Excess production, poor quality crop and adverse weather have caused heavy losses to tobacco farmers in Guntur this season. The unsold stocks of tobacco are piling up due to the high rate of rejection the crop is facing at auction centres in the state.
Though auctions started on March 10, not much has been bought by traders so far. As of August 31, 34.47 per cent of the produce faced rejection by traders at 20 auction centres.
The auction at two centres – Thorredu in West Godavari and Keesara in Krishna district – was closed on August 30, while it continues at the remaining 18 centres. However, at every centre, the percentage of rejection by the traders is on the higher side.
A total of 1.47 million bales (186.76 million kg) were sold by August-end this year at an average price of Rs 84.66 a kg. As against this, 1.63 million bales or 203.94 million kg of tobacco were sold during the same period in 2009, at an average price of Rs 103.39 a kg.
The highest price paid to the farmers was Rs 113.97 a kg in 2009, while the lowest was Rs 99.45. However, this year, the highest price being offered to the farmer is Rs 70.74 a kg while the lowest is Rs 54.77 a kg.
The difference is due to the poor quality of the tobacco leaves this year, which is a result of excessive moisture, immature cutting and improper curing. “In their rush to get better prices, farmers are not following the best farming methods and the leaf is full of moisture, which leads to low prices in the market,” a senior official of the Tobacco Board said. Tobacco is one crop, which is damaged by moisture – both in the air and the soil. The farmer has to keep the soil dry through inter-cultivation, which helps keep the leaf moisture-free. Such an activity is not being carried out by the farmers, which is damaging the crop.
“If the moisture is not dried out, the leaf gets affected and turns yellow at an early age. Once the leaf turns yellow, the farmers harvest it and keep it for curing. The immature leaf loses its quality in the curing process and the price falls at the auction centre,” said the official.

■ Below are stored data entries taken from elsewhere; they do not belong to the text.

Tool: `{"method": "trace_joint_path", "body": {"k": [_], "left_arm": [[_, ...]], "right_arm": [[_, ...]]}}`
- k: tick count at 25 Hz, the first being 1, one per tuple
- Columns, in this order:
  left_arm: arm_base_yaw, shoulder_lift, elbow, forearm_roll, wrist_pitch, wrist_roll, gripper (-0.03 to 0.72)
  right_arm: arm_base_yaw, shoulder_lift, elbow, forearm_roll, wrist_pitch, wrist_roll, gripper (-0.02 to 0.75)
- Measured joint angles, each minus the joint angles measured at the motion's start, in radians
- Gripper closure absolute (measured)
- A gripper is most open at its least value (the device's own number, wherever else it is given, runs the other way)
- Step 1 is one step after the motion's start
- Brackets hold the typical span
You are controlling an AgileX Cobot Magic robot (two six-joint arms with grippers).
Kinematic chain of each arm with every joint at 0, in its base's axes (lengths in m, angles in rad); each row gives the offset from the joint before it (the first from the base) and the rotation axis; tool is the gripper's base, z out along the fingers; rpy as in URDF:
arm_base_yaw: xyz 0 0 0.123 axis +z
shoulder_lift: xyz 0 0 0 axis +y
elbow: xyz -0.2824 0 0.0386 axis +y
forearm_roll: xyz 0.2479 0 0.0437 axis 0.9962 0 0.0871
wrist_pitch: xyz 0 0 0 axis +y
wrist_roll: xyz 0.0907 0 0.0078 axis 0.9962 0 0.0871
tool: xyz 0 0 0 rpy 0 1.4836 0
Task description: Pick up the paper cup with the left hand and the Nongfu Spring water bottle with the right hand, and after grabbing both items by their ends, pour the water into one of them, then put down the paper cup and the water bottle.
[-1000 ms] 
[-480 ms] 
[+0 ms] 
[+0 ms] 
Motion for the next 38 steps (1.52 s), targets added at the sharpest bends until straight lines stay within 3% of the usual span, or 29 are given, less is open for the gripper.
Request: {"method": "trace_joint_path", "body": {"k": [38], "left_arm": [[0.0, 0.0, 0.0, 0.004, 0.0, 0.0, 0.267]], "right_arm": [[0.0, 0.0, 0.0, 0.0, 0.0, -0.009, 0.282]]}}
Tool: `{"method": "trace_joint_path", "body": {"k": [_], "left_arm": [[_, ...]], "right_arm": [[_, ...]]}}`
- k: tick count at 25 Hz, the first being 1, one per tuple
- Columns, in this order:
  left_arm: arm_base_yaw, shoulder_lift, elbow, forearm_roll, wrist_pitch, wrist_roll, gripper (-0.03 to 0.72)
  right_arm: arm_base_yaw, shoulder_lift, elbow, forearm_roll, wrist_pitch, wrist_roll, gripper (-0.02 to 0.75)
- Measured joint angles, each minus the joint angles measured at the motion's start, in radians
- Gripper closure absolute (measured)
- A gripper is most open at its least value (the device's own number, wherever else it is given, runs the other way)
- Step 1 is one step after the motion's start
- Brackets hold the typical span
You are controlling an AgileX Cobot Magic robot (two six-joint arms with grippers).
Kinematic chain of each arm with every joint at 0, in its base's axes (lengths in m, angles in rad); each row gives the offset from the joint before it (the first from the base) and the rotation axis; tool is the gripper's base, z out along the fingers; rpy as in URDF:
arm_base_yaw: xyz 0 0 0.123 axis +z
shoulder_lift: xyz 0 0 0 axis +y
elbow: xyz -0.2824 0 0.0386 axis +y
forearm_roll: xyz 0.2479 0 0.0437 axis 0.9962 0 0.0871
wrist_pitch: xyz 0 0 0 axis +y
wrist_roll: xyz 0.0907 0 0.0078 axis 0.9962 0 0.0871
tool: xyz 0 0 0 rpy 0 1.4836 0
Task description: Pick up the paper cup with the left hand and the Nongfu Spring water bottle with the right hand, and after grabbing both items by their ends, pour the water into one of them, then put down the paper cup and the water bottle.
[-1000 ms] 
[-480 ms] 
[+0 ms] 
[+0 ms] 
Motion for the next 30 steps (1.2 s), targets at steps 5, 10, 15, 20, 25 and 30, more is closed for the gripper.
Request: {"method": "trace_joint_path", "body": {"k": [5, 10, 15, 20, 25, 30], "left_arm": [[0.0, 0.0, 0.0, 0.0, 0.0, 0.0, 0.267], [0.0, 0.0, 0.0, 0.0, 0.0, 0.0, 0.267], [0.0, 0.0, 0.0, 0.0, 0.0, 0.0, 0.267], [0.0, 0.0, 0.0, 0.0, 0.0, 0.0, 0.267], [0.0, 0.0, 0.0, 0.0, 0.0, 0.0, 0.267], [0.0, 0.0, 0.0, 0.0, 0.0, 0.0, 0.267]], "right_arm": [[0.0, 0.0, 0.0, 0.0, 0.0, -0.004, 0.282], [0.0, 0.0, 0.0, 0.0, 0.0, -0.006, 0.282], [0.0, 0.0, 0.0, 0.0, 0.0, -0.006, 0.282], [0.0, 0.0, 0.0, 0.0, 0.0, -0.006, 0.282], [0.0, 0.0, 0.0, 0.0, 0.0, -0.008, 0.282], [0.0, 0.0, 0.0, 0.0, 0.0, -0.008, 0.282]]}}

Whether cultivated in the southern black soils, southern light soils or even the northern light soils, the crop is of poor quality. In addition, excess cultivation and supply are giving an edge to the trader to bargain. The Tobacco Board has permitted just 170 million kg of tobacco for this season, while the actual produce is a little over 230 million kg.
“Our own assessment pegs the production at 215 million kg and that keeps the traders in the safe zone, while the farmer is at the traders’ mercy. Unfortunately, our farmers follow the trend. If one crop gets a good price this season, all the farmers will shift to it in the next season. With everyone producing the same crop, the price will come down,” the official said.
Meanwhile, honorary president of the Virginia Growers Association, Yalamanchili Sivaji, expressed concern over the high rejections at auction centres. He wants the state and central governments to procure the rejected tobacco to help farmers overcome the losses.